Copy every line from the records below that holds the word "shaped".
====== SOURCE DATA
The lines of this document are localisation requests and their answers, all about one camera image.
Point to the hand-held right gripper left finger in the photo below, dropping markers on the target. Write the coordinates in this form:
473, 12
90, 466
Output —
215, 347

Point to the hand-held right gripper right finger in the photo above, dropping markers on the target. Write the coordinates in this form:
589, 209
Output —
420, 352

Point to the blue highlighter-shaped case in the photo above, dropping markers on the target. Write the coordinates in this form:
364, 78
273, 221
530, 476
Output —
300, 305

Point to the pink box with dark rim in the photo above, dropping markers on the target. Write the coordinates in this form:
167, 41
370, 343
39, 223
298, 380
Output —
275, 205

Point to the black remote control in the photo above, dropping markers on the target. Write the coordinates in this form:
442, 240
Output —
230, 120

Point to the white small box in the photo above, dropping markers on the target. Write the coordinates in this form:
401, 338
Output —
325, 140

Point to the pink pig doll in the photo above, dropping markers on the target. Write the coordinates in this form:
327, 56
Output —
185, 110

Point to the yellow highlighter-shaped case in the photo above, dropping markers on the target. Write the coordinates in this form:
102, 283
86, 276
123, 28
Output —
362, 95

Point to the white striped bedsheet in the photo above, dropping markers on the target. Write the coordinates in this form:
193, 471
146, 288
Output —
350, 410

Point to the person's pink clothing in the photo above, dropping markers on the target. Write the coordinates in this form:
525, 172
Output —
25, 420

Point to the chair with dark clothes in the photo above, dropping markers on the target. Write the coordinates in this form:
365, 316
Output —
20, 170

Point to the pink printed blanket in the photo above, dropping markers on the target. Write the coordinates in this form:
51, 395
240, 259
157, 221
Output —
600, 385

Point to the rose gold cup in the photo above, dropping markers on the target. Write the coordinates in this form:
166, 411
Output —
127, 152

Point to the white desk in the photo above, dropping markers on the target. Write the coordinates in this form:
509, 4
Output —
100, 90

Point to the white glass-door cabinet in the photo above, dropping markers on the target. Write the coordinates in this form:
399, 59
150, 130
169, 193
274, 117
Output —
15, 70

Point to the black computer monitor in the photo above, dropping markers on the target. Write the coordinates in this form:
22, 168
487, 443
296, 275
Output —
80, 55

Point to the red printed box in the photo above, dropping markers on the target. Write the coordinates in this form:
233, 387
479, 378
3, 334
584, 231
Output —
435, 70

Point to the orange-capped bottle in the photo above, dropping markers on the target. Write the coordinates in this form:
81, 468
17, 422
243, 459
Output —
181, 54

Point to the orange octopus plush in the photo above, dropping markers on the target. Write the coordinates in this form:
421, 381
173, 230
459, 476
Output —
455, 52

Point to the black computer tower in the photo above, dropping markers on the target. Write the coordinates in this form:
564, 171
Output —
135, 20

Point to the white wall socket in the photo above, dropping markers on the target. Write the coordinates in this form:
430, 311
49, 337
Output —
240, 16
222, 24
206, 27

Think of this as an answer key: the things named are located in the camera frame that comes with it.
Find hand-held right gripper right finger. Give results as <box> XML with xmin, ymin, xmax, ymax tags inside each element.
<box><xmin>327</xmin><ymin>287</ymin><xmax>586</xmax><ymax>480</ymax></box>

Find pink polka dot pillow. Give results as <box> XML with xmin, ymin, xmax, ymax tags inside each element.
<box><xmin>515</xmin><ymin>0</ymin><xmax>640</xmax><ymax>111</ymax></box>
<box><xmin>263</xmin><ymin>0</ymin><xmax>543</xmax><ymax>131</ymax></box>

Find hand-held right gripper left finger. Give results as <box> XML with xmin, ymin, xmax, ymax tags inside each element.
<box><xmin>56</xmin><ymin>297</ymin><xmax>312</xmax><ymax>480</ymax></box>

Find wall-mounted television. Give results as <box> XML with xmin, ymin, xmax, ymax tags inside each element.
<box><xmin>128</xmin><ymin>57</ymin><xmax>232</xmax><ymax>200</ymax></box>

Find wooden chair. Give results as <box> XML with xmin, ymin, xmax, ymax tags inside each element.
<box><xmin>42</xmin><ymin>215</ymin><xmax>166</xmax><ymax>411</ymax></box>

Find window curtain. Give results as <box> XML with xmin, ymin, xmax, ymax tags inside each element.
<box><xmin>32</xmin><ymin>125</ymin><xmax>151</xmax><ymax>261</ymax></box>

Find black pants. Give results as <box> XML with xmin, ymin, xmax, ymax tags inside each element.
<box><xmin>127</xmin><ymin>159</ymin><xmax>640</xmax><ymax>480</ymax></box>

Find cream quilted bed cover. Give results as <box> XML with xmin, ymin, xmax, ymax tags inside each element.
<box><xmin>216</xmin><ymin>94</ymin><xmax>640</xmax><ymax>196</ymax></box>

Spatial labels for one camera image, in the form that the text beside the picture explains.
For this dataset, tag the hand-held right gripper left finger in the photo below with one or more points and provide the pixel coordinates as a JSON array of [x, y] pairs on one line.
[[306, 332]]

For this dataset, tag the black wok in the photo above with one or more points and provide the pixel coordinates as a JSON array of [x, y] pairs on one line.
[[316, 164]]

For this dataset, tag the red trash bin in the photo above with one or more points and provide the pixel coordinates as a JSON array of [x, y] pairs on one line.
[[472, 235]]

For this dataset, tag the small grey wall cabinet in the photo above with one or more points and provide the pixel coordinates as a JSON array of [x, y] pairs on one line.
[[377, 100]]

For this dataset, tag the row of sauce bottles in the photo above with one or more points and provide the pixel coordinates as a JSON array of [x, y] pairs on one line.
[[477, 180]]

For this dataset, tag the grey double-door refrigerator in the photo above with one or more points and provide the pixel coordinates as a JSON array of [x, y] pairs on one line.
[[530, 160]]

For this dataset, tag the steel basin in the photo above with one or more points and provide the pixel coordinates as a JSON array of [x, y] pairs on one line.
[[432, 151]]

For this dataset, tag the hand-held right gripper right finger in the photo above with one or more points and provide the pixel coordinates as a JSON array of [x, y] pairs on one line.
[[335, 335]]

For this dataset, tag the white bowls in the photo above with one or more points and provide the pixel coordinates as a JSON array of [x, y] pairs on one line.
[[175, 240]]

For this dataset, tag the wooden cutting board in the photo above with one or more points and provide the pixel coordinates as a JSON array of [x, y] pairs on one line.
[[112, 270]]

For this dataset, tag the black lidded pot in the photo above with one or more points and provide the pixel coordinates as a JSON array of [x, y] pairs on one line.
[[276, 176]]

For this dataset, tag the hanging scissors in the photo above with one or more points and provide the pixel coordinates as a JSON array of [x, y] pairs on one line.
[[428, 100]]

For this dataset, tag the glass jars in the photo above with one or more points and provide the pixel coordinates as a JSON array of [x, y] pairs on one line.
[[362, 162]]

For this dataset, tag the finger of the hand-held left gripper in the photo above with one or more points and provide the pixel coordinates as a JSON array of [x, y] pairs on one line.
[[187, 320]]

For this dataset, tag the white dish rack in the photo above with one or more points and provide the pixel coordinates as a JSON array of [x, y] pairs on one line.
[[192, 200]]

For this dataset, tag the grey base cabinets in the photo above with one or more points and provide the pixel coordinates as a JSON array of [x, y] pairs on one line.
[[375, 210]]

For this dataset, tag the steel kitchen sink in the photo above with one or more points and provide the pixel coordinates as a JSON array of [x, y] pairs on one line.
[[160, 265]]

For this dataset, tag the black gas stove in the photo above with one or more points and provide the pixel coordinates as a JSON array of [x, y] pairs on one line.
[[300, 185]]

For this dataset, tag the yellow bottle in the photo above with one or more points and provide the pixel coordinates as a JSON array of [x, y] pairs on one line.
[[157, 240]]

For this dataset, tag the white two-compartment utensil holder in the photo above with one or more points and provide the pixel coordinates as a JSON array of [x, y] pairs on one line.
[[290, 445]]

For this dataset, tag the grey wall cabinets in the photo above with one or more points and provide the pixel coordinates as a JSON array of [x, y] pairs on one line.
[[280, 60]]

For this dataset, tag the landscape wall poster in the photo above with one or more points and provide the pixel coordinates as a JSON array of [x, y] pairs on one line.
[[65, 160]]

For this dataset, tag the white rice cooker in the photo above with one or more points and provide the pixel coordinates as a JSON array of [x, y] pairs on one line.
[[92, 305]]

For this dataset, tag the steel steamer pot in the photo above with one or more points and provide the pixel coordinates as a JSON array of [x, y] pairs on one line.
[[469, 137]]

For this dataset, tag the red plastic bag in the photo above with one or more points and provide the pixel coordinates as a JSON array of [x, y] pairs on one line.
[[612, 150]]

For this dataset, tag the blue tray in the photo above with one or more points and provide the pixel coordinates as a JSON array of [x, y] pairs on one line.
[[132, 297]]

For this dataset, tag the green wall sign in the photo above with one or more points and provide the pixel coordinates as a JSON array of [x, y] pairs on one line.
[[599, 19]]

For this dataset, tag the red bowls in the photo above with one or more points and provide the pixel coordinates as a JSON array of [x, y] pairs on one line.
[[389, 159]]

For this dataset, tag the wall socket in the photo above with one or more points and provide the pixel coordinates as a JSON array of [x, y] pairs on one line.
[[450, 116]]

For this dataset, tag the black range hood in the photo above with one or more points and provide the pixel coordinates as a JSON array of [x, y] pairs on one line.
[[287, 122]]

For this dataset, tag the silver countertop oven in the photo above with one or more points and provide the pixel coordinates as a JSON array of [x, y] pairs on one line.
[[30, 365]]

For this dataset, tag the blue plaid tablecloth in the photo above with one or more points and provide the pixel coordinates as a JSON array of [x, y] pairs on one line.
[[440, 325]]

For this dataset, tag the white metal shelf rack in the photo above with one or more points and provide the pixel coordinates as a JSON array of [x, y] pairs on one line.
============
SOLUTION:
Point to the blue highlighter-shaped case in the photo above, dropping markers on the target. Write the coordinates in this form:
Point to the yellow highlighter-shaped case in the photo above, dropping markers on the target. Write the coordinates in this form:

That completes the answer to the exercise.